This via Len Hart at Existentialist Cowboy: According to the Boston Globe, Dubya has used the "signing statement" ploy to once more write out of existence the oversight requirements overwhelmingly passed by Congress in its reauthorization of the USA Patriot Act last month.
Bush signed the bill with fanfare at a White House ceremony March 9, calling it 'a piece of legislation that's vital to win the war on terror and to protect the American people.' But after the reporters and guests had left, the White House quietly issued a 'signing statement,' an official document in which a president lays out his interpretation of a new law.
In the statement, Bush said that he did not consider himself bound to tell Congress how the Patriot Act powers were being used and that, despite the law's requirements, he could withhold the information if he decided that disclosure would 'impair foreign relations, national security, the deliberative process of the executive, or the performance of the executive's constitutional duties.'
He then includes the same language used in his signing statement overriding the McCain anti-torture law, invoking his "constitutional authority to supervise the unitary executive branch." In plain language, he will decide when to comply with the law and when not to comply. And this time, what the White House euphemistically calls "very standard language" could be used to deny Congress any possibility of oversight.

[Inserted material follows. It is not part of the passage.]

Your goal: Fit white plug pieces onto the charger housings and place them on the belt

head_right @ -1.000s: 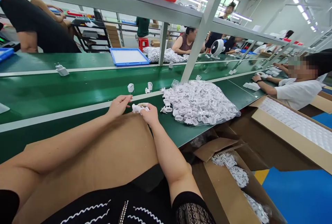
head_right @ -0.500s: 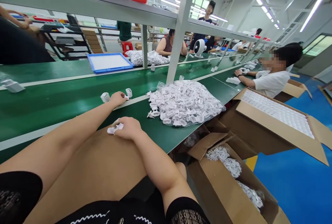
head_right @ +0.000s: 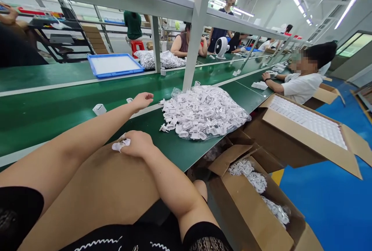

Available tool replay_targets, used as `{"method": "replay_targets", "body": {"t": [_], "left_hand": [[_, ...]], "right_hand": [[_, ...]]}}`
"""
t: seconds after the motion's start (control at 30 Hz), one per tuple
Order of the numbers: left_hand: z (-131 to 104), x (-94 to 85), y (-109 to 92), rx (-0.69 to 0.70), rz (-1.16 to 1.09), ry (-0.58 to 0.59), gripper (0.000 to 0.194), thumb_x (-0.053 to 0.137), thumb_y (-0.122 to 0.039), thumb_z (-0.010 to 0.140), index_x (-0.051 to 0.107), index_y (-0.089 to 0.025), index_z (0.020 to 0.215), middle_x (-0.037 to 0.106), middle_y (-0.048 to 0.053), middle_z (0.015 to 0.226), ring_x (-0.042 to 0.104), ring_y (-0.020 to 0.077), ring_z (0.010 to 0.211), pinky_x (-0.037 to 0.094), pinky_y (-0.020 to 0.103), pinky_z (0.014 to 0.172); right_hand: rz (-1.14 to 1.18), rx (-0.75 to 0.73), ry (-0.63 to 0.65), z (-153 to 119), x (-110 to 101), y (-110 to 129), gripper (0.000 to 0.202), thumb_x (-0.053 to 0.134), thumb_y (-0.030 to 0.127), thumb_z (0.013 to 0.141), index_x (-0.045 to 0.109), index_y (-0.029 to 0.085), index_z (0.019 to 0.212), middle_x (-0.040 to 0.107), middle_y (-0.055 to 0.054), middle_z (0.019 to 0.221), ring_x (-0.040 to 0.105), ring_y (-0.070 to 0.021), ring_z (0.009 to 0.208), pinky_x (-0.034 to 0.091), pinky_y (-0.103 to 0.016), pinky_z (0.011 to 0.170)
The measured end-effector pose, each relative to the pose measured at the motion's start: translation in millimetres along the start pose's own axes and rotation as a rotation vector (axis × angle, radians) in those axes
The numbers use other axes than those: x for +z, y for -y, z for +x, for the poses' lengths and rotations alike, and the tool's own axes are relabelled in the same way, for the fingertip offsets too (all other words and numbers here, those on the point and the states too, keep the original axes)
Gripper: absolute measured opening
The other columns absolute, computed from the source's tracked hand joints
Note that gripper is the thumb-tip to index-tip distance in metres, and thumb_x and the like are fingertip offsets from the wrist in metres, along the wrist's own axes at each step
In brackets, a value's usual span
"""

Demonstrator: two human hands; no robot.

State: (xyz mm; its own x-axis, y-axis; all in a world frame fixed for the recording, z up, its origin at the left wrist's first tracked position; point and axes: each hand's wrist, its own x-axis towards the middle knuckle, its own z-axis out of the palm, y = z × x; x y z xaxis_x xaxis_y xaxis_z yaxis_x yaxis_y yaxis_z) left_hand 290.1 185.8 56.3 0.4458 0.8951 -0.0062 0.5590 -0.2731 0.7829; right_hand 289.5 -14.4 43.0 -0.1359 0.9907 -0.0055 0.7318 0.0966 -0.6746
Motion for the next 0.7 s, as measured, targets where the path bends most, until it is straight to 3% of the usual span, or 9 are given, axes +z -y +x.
{"method": "replay_targets", "body": {"t": [0.1,0.17,0.3,0.4,0.47,0.57,0.67,0.7], "left_hand": [[10,5.8,0,0.010,0.020,0.047,0.066,0.078,-0.021,0.073,0.064,-0.018,0.137,0.054,0.018,0.155,0.051,0.0345,0.143,0.044,0.039,0.115],[14,14.9,-2,0.038,0.028,0.088,0.068,0.079,-0.019,0.067,0.066,-0.018,0.134,0.054,0.017,0.155,0.045,0.0353,0.148,0.039,0.038,0.119],[17,32.8,-9,0.105,0.031,0.204,0.051,0.076,-0.025,0.064,0.075,-0.020,0.114,0.072,0.012,0.132,0.061,0.0338,0.132,0.043,0.039,0.115],[11,35.7,-14,0.143,0.006,0.286,0.044,0.075,-0.030,0.065,0.077,-0.022,0.108,0.079,0.007,0.115,0.069,0.0311,0.116,0.050,0.039,0.108],[1,31.4,-15,0.157,-0.024,0.323,0.047,0.077,-0.033,0.065,0.077,-0.021,0.111,0.079,0.008,0.112,0.071,0.0311,0.113,0.053,0.039,0.104],[-21,15.2,-13,0.183,-0.072,0.333,0.060,0.084,-0.039,0.062,0.076,-0.022,0.119,0.076,0.011,0.125,0.069,0.0326,0.119,0.055,0.040,0.102],[-44,-16.4,-4,0.205,-0.112,0.292,0.068,0.084,-0.040,0.063,0.072,-0.024,0.129,0.066,0.012,0.143,0.061,0.0321,0.133,0.052,0.039,0.107],[-51,-31.0,1,0.206,-0.108,0.228,0.067,0.083,-0.040,0.065,0.071,-0.024,0.130,0.065,0.011,0.144,0.061,0.0313,0.133,0.052,0.038,0.107]], "right_hand": [[-0.078,-0.031,0.006,2,1,-1,0.030,0.077,0.035,0.081,0.073,0.029,0.110,0.074,0.003,0.122,0.069,-0.0215,0.107,0.046,-0.027,0.073],[-0.107,-0.049,0.008,4,1,-1,0.031,0.078,0.037,0.080,0.073,0.030,0.109,0.074,0.003,0.122,0.069,-0.0224,0.109,0.046,-0.027,0.073],[-0.102,-0.054,0.018,6,0,-1,0.030,0.079,0.038,0.080,0.073,0.030,0.108,0.074,0.002,0.122,0.068,-0.0242,0.113,0.046,-0.028,0.074],[-0.088,-0.030,0.005,7,0,0,0.028,0.080,0.037,0.078,0.074,0.031,0.105,0.075,0.004,0.120,0.069,-0.0245,0.112,0.046,-0.028,0.074],[-0.099,-0.025,-0.004,7,0,-1,0.028,0.079,0.038,0.079,0.074,0.030,0.105,0.075,0.003,0.119,0.069,-0.0250,0.111,0.047,-0.028,0.074],[-0.105,-0.032,-0.008,9,2,-3,0.031,0.077,0.040,0.080,0.074,0.029,0.109,0.075,0.001,0.120,0.069,-0.0261,0.111,0.048,-0.029,0.073],[-0.072,-0.027,-0.017,9,1,-5,0.031,0.077,0.039,0.079,0.074,0.029,0.109,0.075,0.001,0.120,0.070,-0.0256,0.109,0.050,-0.029,0.077],[-0.049,-0.023,-0.023,9,0,-6,0.031,0.077,0.037,0.079,0.075,0.030,0.109,0.075,0.002,0.119,0.070,-0.0249,0.108,0.050,-0.029,0.078]]}}
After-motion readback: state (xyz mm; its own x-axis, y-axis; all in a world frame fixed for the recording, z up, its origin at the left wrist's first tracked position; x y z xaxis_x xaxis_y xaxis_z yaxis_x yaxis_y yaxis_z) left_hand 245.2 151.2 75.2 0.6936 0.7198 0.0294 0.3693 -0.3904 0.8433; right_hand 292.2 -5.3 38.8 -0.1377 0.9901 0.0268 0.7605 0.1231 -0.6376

Yet, we've heard barely a whimper from Congress about this. Can't they recognize a constitutional crisis when they see one?

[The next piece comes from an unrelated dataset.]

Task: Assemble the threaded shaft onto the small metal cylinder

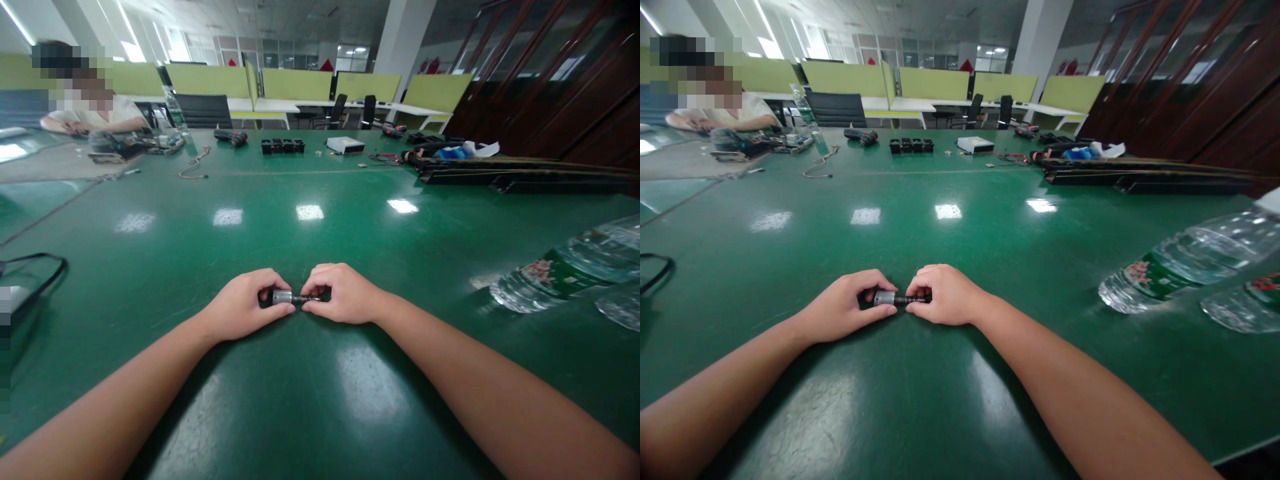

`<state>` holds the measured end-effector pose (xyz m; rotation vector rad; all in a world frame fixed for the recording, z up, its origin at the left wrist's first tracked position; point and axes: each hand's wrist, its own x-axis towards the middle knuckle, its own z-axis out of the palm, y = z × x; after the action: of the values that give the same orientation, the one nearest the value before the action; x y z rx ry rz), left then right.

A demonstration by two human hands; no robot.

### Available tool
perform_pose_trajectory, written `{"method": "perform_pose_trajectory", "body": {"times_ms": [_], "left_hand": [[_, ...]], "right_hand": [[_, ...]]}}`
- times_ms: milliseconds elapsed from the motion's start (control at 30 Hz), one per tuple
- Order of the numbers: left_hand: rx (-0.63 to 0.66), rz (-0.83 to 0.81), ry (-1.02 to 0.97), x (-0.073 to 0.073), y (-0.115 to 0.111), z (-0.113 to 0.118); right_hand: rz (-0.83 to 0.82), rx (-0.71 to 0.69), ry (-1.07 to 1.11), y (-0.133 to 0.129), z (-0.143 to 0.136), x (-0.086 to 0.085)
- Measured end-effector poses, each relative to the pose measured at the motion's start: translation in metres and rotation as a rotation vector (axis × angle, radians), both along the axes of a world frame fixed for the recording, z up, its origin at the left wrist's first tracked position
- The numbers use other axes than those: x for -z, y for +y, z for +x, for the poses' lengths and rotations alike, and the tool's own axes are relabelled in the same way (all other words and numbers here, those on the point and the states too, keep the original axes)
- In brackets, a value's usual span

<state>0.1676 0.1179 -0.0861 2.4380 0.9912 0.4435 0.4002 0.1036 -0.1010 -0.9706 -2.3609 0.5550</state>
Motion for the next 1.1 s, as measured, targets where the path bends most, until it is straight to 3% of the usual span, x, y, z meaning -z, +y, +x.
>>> {"method": "perform_pose_trajectory", "body": {"times_ms": [667, 900, 1100], "left_hand": [[-0.006, -0.003, 0.002, 0.001, 0.000, -0.002], [-0.034, -0.009, 0.026, -0.002, -0.001, -0.001], [-0.036, -0.011, 0.030, -0.003, -0.001, 0.000]], "right_hand": [[-0.002, 0.028, -0.007, 0.003, 0.005, -0.001], [-0.071, 0.167, 0.055, 0.015, 0.022, 0.003], [-0.061, 0.096, 0.022, 0.011, 0.020, -0.002]]}}
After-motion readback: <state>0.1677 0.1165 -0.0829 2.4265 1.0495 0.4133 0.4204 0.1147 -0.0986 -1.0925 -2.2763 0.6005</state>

Len Hart does. And he's been calling for unprecedented action -- a national recall movement. While I question the constitutionality of a national recall (the Constitution is silent on the subject and supposedly provides only impeachment as a remedy), he raises an important question -- is it time for drastic measures?
I believe it is. Before our own Revolution (it's hard to remember now, but we did have one), many of the leading figures in that struggle exchanged a long series of "letters of correspondence". It was basically a written conversation about law, the people's rights, and the king's abuse of those rights. Today, that conversation is taking place in the liberal blogosphere, and it must take place. We may disagree on different approaches or solutions, but we all agree on one thing: The present dismantling of two hundred years of constitutional law cannot stand.

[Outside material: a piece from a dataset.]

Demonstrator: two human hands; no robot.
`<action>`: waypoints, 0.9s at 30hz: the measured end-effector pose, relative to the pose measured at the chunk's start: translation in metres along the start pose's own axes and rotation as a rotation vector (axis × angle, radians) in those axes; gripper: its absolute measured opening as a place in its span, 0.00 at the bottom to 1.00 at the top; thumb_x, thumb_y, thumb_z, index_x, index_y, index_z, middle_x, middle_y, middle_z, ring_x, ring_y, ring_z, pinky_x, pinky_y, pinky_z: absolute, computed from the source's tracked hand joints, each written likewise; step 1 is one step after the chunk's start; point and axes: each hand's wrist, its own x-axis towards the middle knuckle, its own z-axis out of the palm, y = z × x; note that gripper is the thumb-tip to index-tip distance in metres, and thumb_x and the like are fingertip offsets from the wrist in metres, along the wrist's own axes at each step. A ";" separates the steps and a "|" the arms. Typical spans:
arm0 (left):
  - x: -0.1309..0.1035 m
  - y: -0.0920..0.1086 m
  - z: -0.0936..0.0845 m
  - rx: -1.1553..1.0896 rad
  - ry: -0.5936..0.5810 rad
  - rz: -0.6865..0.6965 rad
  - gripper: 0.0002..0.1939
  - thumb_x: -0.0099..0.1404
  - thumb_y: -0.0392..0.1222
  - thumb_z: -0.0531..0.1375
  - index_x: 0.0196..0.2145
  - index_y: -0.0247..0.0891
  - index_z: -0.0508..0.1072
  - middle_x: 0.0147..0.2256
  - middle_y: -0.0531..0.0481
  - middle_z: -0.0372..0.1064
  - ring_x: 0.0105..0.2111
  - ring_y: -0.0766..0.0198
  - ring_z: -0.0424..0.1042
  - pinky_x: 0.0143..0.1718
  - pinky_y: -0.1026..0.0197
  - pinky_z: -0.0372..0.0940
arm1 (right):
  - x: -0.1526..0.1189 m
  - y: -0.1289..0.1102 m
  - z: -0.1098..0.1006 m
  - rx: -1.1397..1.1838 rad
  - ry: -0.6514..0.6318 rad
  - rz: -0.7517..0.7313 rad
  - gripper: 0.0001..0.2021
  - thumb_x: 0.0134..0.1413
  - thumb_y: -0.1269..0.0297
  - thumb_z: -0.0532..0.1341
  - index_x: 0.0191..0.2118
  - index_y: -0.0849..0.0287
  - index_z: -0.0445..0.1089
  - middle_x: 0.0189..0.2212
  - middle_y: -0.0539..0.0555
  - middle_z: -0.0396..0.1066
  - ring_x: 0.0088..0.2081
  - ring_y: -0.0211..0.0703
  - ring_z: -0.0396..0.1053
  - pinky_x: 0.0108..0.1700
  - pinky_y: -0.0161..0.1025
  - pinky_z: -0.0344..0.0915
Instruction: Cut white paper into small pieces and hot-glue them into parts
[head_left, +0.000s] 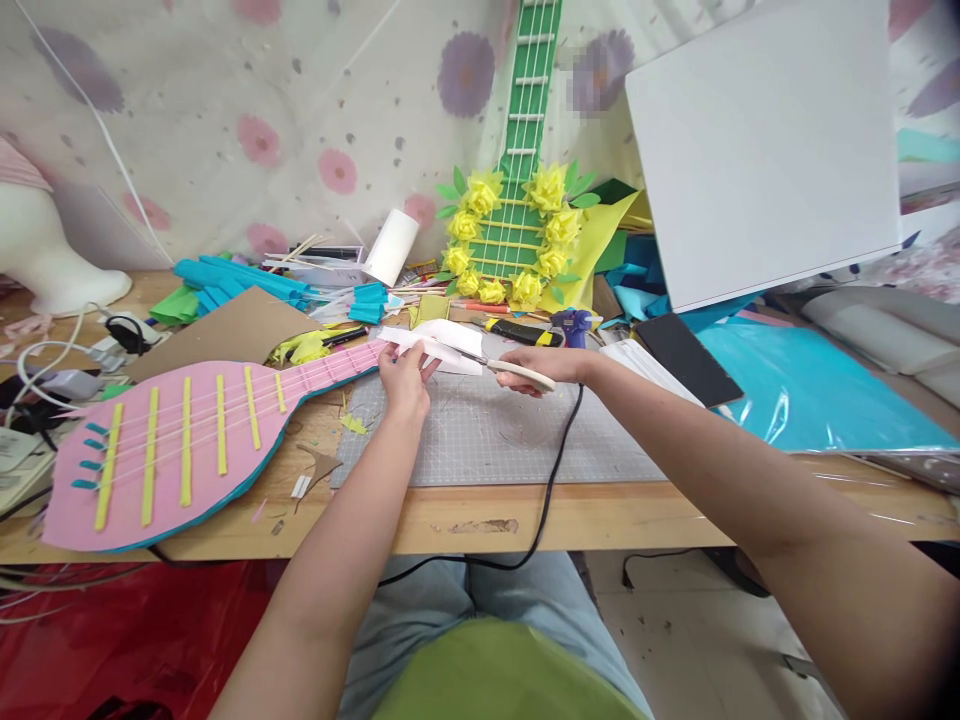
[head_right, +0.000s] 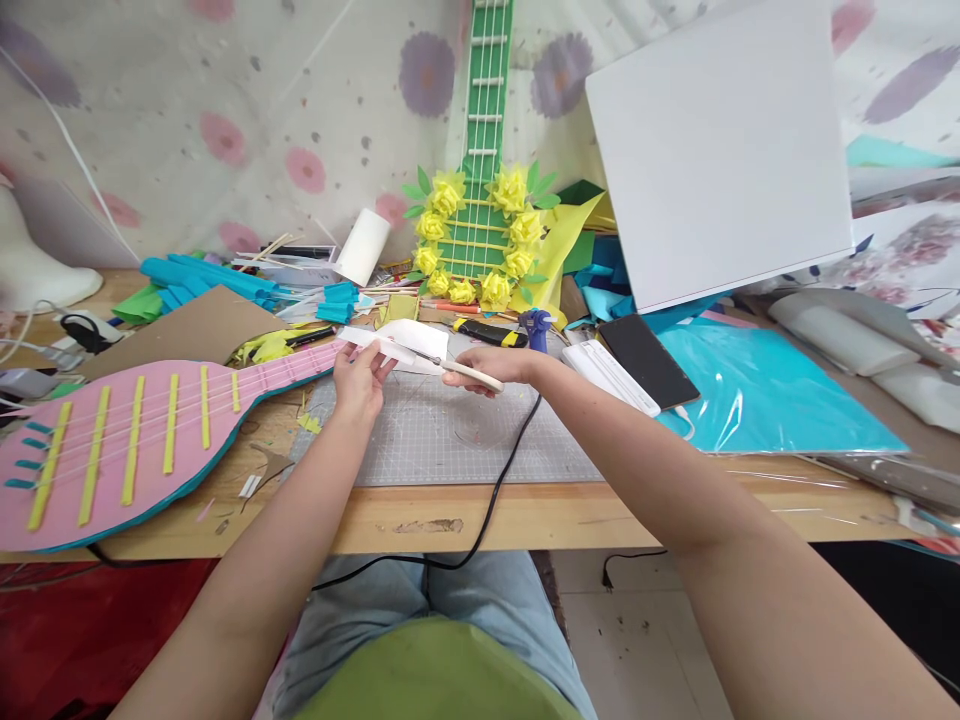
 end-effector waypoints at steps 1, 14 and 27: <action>-0.001 0.000 0.000 -0.002 -0.005 -0.005 0.18 0.51 0.29 0.58 0.38 0.40 0.60 0.35 0.51 0.68 0.32 0.67 0.72 0.38 0.56 0.67 | 0.000 0.000 0.000 -0.002 -0.007 -0.012 0.24 0.43 0.40 0.56 0.25 0.61 0.56 0.19 0.47 0.56 0.20 0.29 0.56 0.20 0.30 0.56; -0.006 -0.007 0.001 0.001 -0.079 -0.005 0.18 0.47 0.31 0.61 0.37 0.39 0.65 0.32 0.51 0.66 0.31 0.68 0.69 0.35 0.57 0.68 | 0.008 -0.004 0.002 -0.037 0.024 -0.059 0.25 0.42 0.38 0.55 0.25 0.61 0.55 0.21 0.47 0.56 0.21 0.30 0.57 0.21 0.31 0.57; -0.007 -0.011 0.000 0.073 -0.087 0.000 0.22 0.47 0.33 0.63 0.42 0.43 0.70 0.31 0.51 0.67 0.28 0.70 0.68 0.33 0.61 0.67 | 0.013 -0.001 0.001 -0.143 0.093 -0.015 0.23 0.44 0.41 0.56 0.27 0.61 0.56 0.20 0.47 0.58 0.20 0.31 0.59 0.21 0.31 0.57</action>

So what can we do? The Supreme Court has already indicated that an individual Congressmember, or a group of Congressmembers, have no standing to sue the President of the United States. However, the facts in Raines v. Byrd (1997) are clearly distinguishable. There, a group of representatives who voted against the Line Item Veto Act brought suit against the Director of the Office of Management and Budget (OMB) and the Treasury Secretary challenging the Act's unconstitutionality, claiming an "institutional injury."
The Court did not grant standing to sue in that case but did say:
Our holding in Coleman stands (at most. . .) for the proposition that legislators whose votes would have been sufficient to...enact a specific legislative act have standing to sue if that legislative action...does not go into effect...on the ground that their votes have been completely nullified. (Emphasis added.)
Both the Anti-Torture Act and the Patriot Act were overwhelmingly passed by both houses of Congress. The intent of both acts is crystal clear. But Bush explicitly states that the Constitution gives him a right to ignore key provisions of the law at his own choosing. If so, then simply passing another law is meaningless, since he will just issue another signing statment, and so on into infinity. If this is not vote nullification, then what is?
The Supreme Court has said that an individual member of Congress can sue, can claim a personal injury, when his or her vote is, in effect, given no effect. Of course, the ultimate remedy for all this is impeachment and, before that, we need to elect a Democratic Congress. But I'd much rather see Feingold abandon his rather meaningless censure motion and sue the President of the United States in District Court. Watergate played out largely in the courts long before Congress stepped in. The courts have subpoena power and they'll use it. And one favorable ruling might provide cover to on-the-fence Reeps who would be open to a Congressional hearing.
So let's sue the S.O.B. It's time to bring this crisis to a head.